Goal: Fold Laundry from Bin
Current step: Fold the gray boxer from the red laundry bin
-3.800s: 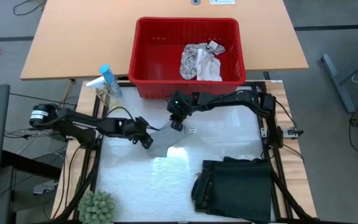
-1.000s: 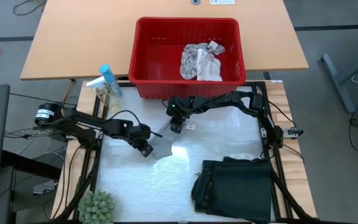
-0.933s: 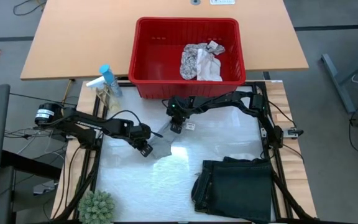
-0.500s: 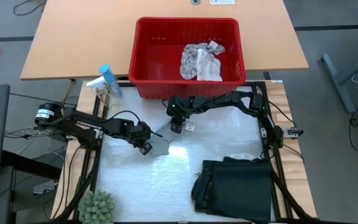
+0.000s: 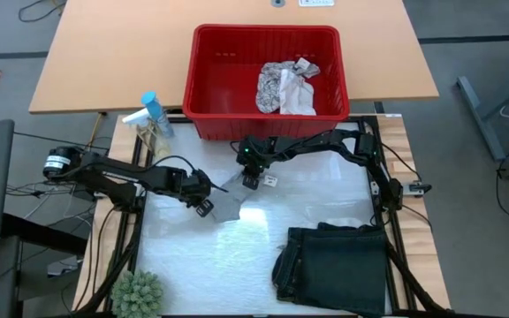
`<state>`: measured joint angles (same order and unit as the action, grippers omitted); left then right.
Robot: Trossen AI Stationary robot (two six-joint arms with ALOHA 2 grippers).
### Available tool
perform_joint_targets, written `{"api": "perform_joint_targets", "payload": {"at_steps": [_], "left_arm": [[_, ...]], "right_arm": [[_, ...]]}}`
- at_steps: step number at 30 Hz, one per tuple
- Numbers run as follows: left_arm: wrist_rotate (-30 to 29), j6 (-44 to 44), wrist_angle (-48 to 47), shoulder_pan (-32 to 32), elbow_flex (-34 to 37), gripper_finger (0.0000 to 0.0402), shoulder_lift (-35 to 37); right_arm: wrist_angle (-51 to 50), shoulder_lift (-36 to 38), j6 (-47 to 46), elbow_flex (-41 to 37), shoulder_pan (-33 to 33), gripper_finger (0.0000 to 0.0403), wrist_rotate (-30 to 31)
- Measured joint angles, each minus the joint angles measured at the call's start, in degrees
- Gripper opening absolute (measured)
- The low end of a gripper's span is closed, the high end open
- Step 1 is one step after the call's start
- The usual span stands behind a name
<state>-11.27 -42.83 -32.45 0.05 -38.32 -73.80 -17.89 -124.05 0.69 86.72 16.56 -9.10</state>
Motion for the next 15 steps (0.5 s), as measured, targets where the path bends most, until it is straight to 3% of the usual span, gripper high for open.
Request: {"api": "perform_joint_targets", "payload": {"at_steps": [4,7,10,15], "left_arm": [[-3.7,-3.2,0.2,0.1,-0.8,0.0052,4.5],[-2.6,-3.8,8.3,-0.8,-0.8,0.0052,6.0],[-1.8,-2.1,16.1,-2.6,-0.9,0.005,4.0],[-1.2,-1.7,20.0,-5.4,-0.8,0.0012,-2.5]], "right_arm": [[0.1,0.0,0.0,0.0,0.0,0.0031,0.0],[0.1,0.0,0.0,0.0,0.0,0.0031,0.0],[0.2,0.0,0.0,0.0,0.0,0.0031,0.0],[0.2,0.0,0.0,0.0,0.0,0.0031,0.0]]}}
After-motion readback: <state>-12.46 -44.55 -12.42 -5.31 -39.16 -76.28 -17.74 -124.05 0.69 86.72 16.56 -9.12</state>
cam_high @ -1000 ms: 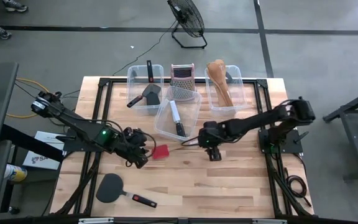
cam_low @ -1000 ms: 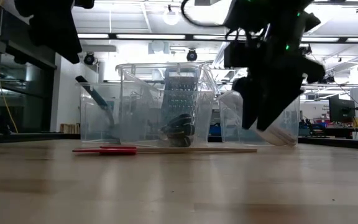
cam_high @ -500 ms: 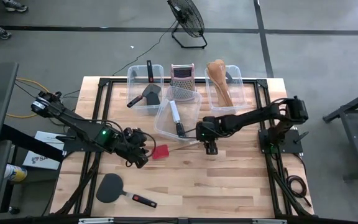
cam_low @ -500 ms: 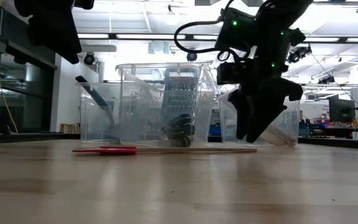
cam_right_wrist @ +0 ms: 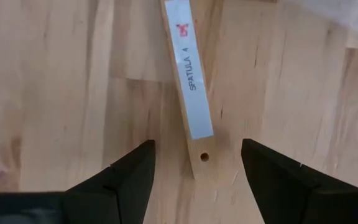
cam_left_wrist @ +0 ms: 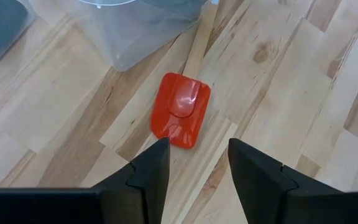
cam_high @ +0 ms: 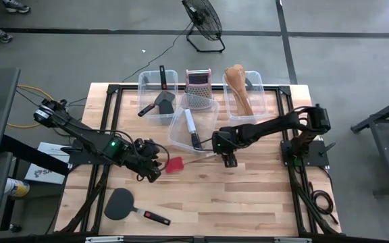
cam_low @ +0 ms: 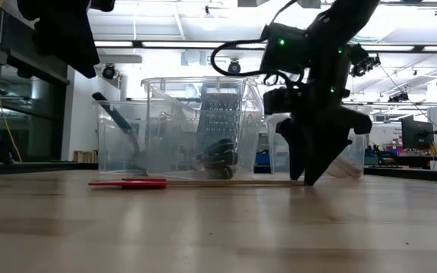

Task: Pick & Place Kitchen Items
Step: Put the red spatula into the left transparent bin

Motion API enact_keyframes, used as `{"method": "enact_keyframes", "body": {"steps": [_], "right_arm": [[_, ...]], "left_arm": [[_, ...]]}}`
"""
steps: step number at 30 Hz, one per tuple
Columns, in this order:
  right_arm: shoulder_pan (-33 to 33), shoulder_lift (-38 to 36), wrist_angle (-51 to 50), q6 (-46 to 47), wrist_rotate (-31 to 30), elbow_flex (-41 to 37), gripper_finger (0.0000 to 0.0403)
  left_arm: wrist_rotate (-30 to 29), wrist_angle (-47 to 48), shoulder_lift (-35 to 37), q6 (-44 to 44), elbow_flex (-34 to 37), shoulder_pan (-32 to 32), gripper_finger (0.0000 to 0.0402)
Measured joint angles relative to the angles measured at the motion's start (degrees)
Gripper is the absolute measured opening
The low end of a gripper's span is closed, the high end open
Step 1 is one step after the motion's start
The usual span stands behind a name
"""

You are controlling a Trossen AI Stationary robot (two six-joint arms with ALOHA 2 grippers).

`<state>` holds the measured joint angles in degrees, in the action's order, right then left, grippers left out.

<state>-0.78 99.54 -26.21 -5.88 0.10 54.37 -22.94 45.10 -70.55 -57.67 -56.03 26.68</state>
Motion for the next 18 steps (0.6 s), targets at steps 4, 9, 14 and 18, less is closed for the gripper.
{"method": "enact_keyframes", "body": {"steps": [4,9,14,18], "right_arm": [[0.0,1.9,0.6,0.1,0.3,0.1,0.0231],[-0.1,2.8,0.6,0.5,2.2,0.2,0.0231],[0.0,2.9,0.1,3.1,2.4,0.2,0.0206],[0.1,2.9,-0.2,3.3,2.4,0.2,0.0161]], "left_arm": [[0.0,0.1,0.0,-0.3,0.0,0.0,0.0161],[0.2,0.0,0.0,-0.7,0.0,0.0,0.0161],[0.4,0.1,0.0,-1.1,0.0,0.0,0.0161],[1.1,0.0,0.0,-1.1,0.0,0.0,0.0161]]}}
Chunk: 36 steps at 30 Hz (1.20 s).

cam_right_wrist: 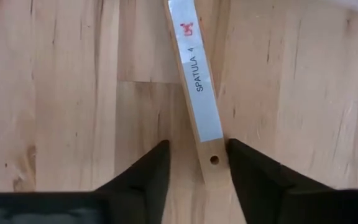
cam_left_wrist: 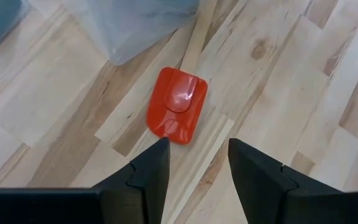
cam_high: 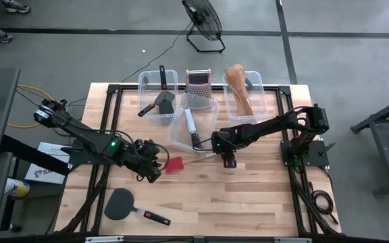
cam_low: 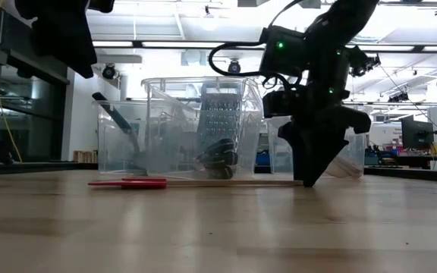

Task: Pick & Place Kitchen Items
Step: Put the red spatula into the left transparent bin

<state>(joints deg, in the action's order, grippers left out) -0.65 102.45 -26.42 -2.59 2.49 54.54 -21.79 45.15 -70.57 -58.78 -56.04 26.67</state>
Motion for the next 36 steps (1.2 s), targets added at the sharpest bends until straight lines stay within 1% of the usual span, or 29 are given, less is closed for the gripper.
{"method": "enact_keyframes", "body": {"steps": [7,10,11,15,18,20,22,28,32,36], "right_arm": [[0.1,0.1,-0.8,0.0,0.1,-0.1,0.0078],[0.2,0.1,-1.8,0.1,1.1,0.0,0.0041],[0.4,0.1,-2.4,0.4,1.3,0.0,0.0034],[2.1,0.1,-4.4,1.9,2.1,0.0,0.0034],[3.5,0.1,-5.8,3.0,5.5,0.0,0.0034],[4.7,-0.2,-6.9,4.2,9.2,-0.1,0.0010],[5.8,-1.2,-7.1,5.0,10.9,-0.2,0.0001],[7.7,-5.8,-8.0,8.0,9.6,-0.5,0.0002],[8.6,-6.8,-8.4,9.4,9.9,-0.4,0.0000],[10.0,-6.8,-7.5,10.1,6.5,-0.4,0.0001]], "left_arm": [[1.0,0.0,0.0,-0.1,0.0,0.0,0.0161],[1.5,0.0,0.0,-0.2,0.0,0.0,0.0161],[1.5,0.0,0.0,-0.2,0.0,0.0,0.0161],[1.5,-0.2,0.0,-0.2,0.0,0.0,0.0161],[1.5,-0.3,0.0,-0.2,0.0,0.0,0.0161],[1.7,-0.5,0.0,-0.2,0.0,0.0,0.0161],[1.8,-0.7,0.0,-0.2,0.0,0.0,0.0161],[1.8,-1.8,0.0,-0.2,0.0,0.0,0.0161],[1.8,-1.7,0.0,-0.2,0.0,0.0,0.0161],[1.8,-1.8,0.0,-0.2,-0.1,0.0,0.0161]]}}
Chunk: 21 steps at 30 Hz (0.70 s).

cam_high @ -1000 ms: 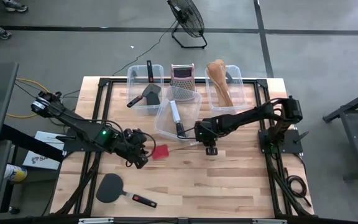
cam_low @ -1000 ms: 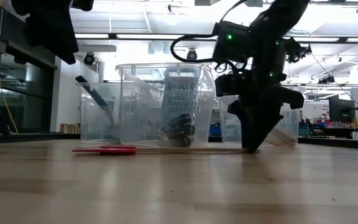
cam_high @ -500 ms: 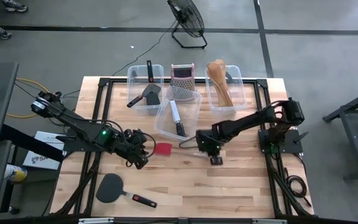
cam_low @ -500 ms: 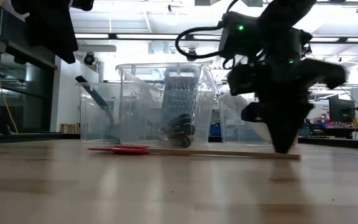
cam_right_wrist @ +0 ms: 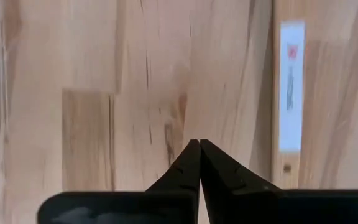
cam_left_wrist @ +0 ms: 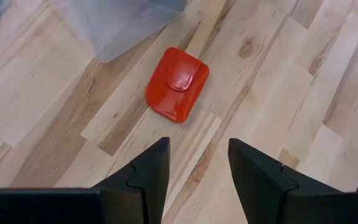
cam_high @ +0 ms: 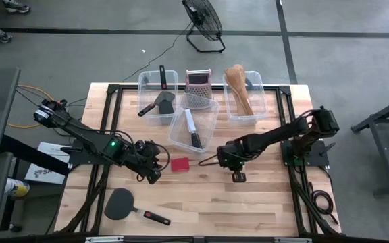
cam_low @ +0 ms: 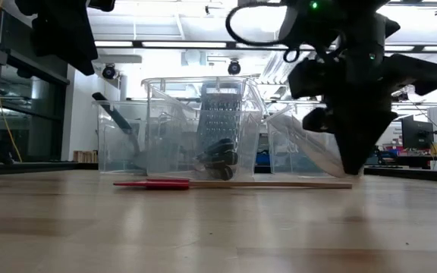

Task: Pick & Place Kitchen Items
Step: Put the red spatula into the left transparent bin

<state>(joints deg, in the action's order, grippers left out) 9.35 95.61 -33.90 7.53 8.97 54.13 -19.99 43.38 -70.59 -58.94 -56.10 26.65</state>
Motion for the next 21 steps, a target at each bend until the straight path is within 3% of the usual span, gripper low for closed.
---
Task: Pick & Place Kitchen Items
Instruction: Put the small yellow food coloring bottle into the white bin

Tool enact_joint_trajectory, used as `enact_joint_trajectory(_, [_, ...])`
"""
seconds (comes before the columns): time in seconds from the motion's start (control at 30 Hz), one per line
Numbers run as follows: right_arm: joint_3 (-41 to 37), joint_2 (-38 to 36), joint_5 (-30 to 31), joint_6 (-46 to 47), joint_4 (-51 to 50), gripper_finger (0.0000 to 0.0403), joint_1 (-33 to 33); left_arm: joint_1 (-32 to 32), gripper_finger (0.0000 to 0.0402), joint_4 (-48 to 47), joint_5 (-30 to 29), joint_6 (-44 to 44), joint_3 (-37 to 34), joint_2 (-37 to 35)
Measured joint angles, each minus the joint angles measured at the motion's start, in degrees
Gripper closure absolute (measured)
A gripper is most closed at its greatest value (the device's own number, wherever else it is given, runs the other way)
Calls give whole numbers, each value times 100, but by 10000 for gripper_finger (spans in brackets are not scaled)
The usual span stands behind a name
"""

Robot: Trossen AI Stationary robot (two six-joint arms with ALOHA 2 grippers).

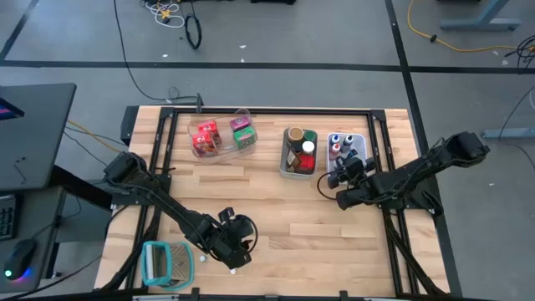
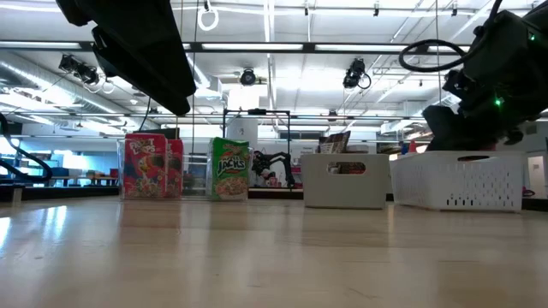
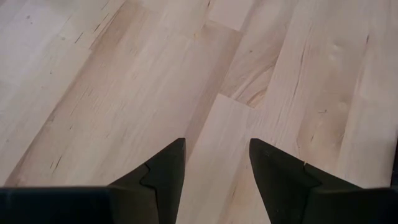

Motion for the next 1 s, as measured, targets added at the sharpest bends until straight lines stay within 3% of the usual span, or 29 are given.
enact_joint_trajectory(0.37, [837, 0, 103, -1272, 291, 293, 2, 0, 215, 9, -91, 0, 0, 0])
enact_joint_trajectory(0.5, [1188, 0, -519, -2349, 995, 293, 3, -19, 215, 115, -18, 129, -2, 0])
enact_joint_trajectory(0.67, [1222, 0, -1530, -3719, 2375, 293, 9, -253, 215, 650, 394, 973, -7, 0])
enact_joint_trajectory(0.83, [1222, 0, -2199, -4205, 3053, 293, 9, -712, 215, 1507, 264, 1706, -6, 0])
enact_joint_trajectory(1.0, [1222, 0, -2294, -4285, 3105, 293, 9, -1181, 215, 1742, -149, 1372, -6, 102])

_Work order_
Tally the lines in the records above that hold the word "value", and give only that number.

_Answer for the task_
2